§ To do
Print the whole listing, keeping every line exactly as given.

§ The data
========================================

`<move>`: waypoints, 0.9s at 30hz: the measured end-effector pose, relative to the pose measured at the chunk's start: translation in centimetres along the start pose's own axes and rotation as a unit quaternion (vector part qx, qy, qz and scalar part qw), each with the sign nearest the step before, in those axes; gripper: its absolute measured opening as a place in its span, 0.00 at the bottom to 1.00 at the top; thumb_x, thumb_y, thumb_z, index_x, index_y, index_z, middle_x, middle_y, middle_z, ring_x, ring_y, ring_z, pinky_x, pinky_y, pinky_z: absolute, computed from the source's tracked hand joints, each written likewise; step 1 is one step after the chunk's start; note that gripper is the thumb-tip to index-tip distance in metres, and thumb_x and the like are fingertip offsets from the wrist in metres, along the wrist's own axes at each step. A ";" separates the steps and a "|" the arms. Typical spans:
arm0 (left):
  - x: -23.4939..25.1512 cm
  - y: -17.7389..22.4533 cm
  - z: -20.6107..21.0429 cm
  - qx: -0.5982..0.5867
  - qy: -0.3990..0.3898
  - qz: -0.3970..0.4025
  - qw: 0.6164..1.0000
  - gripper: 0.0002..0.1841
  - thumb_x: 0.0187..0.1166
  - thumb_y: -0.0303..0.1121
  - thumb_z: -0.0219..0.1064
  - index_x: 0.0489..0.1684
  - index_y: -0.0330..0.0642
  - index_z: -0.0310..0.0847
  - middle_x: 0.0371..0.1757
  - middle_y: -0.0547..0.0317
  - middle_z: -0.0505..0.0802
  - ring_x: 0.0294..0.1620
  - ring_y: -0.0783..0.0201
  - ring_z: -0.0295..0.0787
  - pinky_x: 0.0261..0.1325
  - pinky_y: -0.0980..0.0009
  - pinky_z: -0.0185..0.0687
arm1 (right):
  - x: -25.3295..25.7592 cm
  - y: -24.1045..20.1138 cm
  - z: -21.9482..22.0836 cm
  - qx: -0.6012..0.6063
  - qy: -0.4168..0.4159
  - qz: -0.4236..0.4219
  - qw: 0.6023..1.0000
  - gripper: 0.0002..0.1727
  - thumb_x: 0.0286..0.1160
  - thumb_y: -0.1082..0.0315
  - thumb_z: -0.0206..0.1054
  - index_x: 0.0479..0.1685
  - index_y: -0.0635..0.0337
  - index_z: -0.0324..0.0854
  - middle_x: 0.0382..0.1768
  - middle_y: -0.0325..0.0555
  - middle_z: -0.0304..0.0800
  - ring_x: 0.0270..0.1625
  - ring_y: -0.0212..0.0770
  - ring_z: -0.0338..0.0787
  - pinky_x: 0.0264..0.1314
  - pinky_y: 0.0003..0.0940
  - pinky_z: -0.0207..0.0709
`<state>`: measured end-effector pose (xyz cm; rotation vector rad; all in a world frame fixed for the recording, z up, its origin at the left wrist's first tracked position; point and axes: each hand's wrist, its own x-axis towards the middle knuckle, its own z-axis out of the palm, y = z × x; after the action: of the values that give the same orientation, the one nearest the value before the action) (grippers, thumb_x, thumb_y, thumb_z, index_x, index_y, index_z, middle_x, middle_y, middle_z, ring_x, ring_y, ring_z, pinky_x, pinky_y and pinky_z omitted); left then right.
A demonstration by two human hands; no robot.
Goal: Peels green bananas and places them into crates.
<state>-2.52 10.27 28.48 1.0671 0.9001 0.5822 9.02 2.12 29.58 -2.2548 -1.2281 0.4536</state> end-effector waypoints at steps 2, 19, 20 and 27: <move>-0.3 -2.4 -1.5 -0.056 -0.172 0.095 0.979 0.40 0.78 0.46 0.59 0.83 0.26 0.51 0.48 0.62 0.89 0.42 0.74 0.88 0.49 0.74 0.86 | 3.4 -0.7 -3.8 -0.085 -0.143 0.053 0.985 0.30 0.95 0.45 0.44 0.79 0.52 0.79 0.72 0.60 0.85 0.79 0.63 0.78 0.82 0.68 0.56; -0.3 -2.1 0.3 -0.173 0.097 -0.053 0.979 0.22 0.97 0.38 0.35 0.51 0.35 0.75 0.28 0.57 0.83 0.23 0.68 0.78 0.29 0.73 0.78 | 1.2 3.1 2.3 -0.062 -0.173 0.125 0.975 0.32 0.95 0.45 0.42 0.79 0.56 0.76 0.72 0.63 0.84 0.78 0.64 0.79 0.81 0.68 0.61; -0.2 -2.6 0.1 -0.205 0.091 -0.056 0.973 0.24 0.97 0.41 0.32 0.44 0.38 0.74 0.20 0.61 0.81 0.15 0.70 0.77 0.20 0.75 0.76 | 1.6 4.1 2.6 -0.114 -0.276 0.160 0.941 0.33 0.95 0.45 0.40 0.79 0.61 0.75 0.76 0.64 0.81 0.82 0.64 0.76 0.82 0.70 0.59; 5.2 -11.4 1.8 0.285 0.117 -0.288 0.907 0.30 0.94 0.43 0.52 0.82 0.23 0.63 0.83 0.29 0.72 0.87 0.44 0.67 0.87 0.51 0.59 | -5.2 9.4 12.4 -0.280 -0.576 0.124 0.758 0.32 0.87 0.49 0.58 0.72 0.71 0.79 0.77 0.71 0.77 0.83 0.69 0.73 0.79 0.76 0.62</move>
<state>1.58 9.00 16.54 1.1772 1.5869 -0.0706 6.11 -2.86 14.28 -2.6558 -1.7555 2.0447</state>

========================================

§ Exercise solution
`<move>`: waypoints, 0.9s at 30hz: the measured end-effector pose, relative to the pose measured at the chunk's start: translation in centimetres along the start pose's own axes and rotation as a unit quaternion (vector part qx, qy, qz and scalar part qw), each with the sign nearest the step before, in those axes; gripper: its absolute measured opening as a place in its span, 0.00 at the bottom to 1.00 at the top; thumb_x, thumb_y, thumb_z, index_x, index_y, index_z, middle_x, middle_y, middle_z, ring_x, ring_y, ring_z, pinky_x, pinky_y, pinky_z: absolute, computed from the source's tracked hand joints, each written likewise; step 1 is one step after the chunk's start; note that gripper is the thumb-tip to index-tip distance in metres, and thumb_x and the like are fingertip offsets from the wrist in metres, along the wrist's own axes at each step. A ";" separates the steps and a "|" the arms. Typical spans:
arm0 (left):
  - x: -23.4939..25.1512 cm
  - y: -17.7389..22.4533 cm
  - z: -20.6107..21.0429 cm
  - qx: -0.5982..0.5867
  - qy: -0.3990..0.3898
  - qz: -0.3970..0.4025
  - qw: 0.6164..1.0000
  - gripper: 0.0002..0.1841
  - thumb_x: 0.0187..0.1166
  - thumb_y: -0.0303..0.1121
  - thumb_z: -0.0219..0.1064
  - index_x: 0.0489..0.1684
  - index_y: -0.0330..0.0642
  - index_z: -0.0310..0.0847
  - middle_x: 0.0371..0.1757
  - middle_y: -0.0547..0.0317
  - middle_z: -0.0505..0.0802
  - ring_x: 0.0294..0.1620
  - ring_y: -0.0783..0.0201
  - ring_z: -0.0295..0.0787
  - pinky_x: 0.0261..0.1325
  - pinky_y: -0.0980..0.0009
  - pinky_z: -0.0185..0.0687
arm1 (right):
  - x: -25.3295..25.7592 cm
  - y: -24.1045..20.1138 cm
  - z: -21.9482..22.0836 cm
  - qx: -0.6012..0.6063
  - qy: -0.4168..0.4159
  - qz: -0.4236..0.4219
  - qw: 0.6023..1.0000
  - gripper: 0.0002..0.1727
  - thumb_x: 0.0286..0.1160
  - thumb_y: -0.1082..0.0315
  - thumb_z: -0.0206..0.1054
  - index_x: 0.0479..0.1685
  - index_y: -0.0635..0.0337
  - index_z: -0.0324..0.0854
  - middle_x: 0.0382..0.1768
  - middle_y: -0.0325..0.0555
  - middle_z: -0.0304..0.0800
  - ring_x: 0.0270..0.1625
  - ring_y: -0.0212..0.0770
  - ring_z: -0.0338..0.0787
  - pinky_x: 0.0264..0.1314
  - pinky_y: 0.0003..0.0940
  - pinky_z: -0.0207..0.0709
`<state>`: measured end-effector pose (xyz cm; rotation vector rad; all in a world frame fixed for the recording, z up, its origin at the left wrist's first tracked position; point and axes: each hand's wrist, its own x-axis towards the middle knuckle, its own z-axis out of the palm, y = z × x; after the action: of the values that give the same orientation, the one nearest the value before the action) (grippers, thumb_x, thumb_y, thumb_z, index_x, index_y, index_z, middle_x, middle_y, middle_z, ring_x, ring_y, ring_z, pinky_x, pinky_y and pinky_z omitted); left then right.
A demonstration by two human hands; no robot.
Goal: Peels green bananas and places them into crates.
<state>-2.52 10.27 28.48 1.0671 0.9001 0.5822 9.02 2.12 29.58 -2.2548 -1.2281 0.4536</state> end-effector waypoints at steps 2, 19, 20 and 27: <move>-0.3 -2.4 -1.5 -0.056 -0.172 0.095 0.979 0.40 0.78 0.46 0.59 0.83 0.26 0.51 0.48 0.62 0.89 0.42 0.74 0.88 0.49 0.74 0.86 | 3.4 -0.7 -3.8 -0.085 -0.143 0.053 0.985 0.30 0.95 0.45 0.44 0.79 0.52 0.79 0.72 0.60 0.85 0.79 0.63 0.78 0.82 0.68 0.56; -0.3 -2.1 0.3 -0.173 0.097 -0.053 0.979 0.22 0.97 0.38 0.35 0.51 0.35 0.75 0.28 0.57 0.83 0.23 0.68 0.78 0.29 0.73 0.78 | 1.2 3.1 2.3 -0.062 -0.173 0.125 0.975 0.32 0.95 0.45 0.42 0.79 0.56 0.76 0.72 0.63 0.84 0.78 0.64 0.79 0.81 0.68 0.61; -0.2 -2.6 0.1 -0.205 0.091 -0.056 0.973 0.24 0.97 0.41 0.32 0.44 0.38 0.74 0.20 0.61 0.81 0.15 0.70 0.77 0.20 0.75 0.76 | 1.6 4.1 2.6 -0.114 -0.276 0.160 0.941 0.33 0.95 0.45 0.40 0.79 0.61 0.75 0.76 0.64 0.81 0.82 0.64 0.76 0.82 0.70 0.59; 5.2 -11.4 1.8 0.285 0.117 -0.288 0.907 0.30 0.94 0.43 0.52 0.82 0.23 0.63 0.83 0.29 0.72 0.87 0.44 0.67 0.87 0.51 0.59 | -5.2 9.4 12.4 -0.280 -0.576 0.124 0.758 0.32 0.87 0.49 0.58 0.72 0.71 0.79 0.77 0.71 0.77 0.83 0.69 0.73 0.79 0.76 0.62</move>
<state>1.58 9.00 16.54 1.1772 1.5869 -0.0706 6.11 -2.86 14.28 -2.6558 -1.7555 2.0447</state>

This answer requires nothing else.